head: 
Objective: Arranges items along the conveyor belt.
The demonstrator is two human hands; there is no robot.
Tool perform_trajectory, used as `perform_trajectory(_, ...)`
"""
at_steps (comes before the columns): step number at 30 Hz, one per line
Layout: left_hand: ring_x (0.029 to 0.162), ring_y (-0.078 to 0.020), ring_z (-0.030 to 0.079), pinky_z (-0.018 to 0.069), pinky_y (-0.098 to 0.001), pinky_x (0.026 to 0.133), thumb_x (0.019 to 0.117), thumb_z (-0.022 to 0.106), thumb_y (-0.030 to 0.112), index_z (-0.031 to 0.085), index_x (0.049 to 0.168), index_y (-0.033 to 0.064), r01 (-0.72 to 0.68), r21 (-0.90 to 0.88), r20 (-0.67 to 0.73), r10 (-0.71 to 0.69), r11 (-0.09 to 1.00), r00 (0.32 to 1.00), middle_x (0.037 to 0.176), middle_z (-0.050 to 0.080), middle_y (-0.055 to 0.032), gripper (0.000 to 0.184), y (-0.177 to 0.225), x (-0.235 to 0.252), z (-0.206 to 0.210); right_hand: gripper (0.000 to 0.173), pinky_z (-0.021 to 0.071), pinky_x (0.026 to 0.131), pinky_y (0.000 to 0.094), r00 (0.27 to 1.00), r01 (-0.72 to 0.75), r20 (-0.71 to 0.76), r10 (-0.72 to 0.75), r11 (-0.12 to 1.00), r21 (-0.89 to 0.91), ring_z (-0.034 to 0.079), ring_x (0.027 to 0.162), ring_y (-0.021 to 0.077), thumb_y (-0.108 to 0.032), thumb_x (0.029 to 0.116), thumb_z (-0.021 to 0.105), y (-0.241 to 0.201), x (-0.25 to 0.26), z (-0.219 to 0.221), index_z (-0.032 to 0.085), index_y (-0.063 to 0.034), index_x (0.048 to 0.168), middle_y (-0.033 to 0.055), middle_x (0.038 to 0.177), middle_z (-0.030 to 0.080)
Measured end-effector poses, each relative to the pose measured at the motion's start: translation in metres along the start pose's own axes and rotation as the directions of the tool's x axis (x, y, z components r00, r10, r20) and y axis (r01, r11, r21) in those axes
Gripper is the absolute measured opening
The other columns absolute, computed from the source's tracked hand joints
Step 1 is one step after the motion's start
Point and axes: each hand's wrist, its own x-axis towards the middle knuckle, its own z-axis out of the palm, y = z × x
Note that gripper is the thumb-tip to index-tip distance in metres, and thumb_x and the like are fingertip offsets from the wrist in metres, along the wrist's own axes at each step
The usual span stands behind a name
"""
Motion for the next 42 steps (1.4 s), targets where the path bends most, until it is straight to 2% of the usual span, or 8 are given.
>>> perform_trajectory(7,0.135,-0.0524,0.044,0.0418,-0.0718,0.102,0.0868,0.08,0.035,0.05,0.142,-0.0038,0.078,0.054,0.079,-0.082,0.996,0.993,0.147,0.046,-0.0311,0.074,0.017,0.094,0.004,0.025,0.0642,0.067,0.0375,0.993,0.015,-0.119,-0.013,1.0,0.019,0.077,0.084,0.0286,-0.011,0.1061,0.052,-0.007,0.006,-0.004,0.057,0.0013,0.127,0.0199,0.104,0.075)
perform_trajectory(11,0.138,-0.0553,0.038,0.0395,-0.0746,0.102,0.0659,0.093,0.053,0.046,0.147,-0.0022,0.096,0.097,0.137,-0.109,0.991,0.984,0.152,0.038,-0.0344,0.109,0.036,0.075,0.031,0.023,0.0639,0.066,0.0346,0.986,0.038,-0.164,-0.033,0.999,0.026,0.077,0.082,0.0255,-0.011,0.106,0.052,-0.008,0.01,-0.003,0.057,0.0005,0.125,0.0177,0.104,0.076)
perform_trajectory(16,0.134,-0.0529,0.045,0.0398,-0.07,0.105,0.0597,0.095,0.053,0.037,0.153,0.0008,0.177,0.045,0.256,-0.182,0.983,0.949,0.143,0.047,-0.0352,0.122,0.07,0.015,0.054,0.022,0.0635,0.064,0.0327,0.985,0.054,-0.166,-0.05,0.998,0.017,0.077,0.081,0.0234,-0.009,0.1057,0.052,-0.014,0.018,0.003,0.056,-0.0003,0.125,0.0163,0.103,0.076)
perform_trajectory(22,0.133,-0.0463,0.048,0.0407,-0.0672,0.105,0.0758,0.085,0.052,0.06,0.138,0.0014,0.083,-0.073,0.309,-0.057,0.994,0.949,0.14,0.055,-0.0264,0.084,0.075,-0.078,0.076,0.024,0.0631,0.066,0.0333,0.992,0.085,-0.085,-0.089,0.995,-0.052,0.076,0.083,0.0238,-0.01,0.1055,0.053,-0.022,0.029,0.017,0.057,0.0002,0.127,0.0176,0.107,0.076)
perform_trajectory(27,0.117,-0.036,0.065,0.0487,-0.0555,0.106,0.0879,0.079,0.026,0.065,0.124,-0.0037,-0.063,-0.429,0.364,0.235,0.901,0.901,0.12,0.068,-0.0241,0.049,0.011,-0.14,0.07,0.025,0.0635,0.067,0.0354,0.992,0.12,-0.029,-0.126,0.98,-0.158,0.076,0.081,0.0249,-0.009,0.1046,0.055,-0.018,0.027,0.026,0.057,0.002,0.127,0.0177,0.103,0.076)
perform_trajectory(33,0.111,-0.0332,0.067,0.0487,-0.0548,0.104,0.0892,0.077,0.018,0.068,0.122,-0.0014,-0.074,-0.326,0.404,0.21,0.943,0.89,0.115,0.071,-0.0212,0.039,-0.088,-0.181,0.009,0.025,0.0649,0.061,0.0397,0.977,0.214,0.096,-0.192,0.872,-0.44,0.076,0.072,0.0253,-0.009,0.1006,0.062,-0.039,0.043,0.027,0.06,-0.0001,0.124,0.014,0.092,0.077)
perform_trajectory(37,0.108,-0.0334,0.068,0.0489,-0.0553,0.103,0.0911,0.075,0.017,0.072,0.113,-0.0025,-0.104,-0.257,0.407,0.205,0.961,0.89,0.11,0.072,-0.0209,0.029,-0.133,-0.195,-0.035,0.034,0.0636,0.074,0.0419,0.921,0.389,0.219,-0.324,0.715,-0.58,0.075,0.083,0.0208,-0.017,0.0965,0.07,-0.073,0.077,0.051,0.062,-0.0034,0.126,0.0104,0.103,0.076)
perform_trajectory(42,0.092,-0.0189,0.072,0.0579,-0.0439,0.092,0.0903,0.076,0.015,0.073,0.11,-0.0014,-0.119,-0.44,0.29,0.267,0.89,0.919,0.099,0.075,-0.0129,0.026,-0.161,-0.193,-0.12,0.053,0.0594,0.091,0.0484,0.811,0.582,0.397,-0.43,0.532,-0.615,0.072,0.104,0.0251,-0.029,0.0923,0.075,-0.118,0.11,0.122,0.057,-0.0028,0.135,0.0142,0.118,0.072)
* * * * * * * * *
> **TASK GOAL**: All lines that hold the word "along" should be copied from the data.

> **REPLY TO THE EXERCISE**:
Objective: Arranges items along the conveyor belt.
Measured end-effector poses, each relative to the pose measured at the motion's start: translation in metres along the start pose's own axes and rotation as the directions of the tool's x axis (x, y, z components r00, r10, r20) and y axis (r01, r11, r21) in those axes
Note that gripper is the thumb-tip to index-tip distance in metres, and thumb_x and the like are fingertip offsets from the wrist in metres, along the wrist's own axes at each step

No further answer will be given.